AV nodal block is present initially in approximately 9% of patients, and high-degree AV nodal block occurs in two-thirds of patients in the first 24 hours after onset. While AV nodal blocks are a primary contributor to morbidity and mortality, most high-degree AV nodal blocks are treatable with atropine. Temporary transvenous pacing is used when the nodal block is unresponsive to medical therapy, and permanent pacemakers are rarely required. Myocardial necrosis can predispose to potentially lethal arrhythmias such as ventricular tachycardia and ventricular fibrillation (See Image. Ischemic Ventricular Tachycardia in a Patient With Previous Inferior Myocardial Infarction). Patients with arrhythmias should be monitored in an intensive care unit during the acute phase. When potentially lethal arrhythmias occur, immediate defibrillation is lifesaving.
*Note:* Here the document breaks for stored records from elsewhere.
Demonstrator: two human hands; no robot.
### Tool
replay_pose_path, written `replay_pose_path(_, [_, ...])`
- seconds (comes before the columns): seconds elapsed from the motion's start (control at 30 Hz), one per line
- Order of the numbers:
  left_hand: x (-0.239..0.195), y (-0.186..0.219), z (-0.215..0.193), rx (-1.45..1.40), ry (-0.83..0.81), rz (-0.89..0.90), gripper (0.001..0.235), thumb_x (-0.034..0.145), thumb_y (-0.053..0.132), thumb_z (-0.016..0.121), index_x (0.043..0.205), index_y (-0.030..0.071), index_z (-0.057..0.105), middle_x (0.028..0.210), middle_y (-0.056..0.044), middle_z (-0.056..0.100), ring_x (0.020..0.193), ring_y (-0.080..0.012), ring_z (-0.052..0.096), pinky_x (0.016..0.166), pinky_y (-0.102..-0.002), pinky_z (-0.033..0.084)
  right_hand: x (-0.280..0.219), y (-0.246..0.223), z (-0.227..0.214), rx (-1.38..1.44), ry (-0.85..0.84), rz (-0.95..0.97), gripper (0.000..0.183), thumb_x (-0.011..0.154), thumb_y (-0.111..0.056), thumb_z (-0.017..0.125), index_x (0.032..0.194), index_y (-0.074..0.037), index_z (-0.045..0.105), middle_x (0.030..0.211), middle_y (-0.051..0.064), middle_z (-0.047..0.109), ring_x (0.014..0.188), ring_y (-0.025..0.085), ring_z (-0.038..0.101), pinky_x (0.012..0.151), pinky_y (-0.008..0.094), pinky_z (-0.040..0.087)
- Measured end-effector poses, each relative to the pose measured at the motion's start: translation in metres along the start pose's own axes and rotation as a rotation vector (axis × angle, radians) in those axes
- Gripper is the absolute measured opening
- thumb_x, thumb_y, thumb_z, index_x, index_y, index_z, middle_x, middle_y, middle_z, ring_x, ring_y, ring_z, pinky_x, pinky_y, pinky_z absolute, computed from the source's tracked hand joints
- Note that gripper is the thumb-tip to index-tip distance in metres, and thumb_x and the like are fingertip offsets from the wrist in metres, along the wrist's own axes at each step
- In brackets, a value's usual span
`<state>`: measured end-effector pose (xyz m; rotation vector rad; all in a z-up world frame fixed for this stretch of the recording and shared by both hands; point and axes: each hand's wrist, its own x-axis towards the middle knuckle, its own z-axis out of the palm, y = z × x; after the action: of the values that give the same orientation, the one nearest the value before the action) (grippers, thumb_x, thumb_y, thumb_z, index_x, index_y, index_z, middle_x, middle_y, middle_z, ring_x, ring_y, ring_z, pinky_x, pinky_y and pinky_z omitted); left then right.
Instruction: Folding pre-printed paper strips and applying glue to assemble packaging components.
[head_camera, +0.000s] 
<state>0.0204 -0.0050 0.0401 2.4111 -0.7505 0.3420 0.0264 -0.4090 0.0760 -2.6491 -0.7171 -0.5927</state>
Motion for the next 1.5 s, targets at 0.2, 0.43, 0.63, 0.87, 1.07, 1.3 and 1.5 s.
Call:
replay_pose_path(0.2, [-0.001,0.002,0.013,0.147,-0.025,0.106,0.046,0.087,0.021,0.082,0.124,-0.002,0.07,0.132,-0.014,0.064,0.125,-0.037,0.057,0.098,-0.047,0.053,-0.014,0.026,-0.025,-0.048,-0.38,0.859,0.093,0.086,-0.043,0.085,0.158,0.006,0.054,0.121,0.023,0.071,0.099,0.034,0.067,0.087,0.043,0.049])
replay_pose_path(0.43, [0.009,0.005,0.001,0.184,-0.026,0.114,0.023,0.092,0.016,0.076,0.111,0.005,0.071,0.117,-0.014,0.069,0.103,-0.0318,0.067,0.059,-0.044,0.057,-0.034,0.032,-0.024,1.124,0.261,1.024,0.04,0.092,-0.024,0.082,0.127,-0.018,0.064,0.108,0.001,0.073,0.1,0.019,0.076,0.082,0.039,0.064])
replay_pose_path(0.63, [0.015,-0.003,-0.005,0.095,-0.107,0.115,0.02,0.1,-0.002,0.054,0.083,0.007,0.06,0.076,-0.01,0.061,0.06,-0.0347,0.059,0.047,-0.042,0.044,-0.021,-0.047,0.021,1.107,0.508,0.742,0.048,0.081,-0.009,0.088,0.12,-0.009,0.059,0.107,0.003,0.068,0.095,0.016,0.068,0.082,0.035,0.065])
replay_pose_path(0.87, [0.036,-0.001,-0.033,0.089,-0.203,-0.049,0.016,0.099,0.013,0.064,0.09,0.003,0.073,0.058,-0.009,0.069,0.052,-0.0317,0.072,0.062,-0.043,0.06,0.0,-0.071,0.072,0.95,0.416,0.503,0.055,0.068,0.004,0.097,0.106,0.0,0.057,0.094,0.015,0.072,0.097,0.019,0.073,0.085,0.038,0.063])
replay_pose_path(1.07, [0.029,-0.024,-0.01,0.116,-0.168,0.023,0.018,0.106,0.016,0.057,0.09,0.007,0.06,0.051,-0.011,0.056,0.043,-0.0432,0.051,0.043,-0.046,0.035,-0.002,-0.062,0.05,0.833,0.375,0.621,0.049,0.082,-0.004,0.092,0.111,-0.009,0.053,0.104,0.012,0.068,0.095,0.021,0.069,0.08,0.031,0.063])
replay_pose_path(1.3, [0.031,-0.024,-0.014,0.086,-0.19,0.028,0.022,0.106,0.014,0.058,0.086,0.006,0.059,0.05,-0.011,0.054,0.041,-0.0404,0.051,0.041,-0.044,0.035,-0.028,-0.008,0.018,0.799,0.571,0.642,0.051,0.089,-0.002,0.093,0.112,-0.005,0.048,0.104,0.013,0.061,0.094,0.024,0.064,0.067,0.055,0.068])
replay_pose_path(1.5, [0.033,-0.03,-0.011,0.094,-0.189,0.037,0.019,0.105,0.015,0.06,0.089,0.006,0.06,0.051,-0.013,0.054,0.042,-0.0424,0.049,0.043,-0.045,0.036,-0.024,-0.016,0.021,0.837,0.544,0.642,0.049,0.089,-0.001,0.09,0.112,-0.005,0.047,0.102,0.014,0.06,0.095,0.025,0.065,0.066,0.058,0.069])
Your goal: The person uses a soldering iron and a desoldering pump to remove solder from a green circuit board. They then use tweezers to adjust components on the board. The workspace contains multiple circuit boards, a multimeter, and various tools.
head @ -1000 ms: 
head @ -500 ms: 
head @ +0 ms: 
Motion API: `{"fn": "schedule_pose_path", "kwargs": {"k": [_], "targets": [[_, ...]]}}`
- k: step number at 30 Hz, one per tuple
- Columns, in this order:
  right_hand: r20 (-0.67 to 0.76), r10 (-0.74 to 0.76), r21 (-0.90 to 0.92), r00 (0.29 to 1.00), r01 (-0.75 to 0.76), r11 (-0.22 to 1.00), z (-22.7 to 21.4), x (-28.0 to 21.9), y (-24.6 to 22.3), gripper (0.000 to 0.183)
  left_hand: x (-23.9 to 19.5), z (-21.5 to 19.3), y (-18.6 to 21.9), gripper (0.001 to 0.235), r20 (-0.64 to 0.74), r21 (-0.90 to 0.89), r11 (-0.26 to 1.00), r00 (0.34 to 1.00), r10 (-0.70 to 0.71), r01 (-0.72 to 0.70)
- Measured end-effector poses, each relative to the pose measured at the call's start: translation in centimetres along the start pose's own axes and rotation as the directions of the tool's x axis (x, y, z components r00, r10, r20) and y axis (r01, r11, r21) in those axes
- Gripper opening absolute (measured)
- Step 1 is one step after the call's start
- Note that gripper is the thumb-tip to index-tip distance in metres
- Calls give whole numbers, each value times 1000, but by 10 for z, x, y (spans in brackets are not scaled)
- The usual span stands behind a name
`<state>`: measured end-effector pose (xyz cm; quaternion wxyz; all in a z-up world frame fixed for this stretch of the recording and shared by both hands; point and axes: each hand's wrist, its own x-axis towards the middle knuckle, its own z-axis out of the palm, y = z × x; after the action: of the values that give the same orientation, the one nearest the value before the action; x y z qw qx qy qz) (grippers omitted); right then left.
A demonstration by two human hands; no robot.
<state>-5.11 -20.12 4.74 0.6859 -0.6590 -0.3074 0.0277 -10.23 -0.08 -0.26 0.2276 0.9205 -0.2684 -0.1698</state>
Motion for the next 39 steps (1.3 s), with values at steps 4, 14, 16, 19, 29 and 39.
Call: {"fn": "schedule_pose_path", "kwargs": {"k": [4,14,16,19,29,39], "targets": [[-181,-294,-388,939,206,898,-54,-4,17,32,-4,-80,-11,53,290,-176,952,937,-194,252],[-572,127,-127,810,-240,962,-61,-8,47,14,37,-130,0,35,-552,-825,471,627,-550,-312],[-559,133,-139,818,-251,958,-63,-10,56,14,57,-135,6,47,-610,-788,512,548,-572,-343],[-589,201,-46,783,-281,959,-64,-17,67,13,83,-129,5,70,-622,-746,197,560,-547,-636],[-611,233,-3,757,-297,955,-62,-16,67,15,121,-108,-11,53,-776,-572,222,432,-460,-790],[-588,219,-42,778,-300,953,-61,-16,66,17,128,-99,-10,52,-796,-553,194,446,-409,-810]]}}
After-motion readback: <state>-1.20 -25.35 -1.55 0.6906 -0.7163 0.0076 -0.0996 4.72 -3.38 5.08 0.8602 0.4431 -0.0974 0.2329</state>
Managing an inferior wall MI requires an interprofessional team of nurses, clinicians, cardiac surgeons, and cardiologists. These patients risk life-threatening complications, so prevention is the best approach. At discharge, nurses should educate patients about the potential need for cardiac pacing in the future should a high-grade AV nodal block occur. The dietitian should recommend a diet low in salt and fat. Patients should be enrolled in a cardiac rehabilitation program. The pharmacist should encourage smoking cessation, medication adherence, and the regulation of blood cholesterol and glucose levels.[18][19][20] Outcomes Right ventricular infarction is an independent predictor of major complications and prolonged hospitalization in inferior MI. Additionally, ischemia of the cardiac conduction system disrupts its function, leading to a high degree of AV blockade that often requires temporary pacing. Mortality with right ventricular involvement often exceeds 25%. Additionally, even after discharge, many patients require permanent pacing within 3 years.[21][22][23] A strategic approach is equally crucial, involving evidence-based strategies to optimize treatment plans and minimize adverse effects. Ethical considerations must guide decision-making, ensuring informed consent and respecting patient autonomy in treatment choices. Each healthcare professional must know their responsibilities and contribute their unique expertise to the patient's care plan, fostering an interdisciplinary approach. Effective interprofessional communication is paramount, allowing seamless information exchange and collaborative decision-making among the team members. Care coordination plays a pivotal role in ensuring that patients' journey from diagnosis to treatment and follow-up is well-managed, minimizing errors and enhancing patient safety. By embracing these principles of skill, strategy, ethics, responsibilities, interprofessional communication, and care coordination, healthcare professionals can deliver patient-centered care, ultimately improving patient outcomes and enhancing team performance in the management of inferior wall MIs.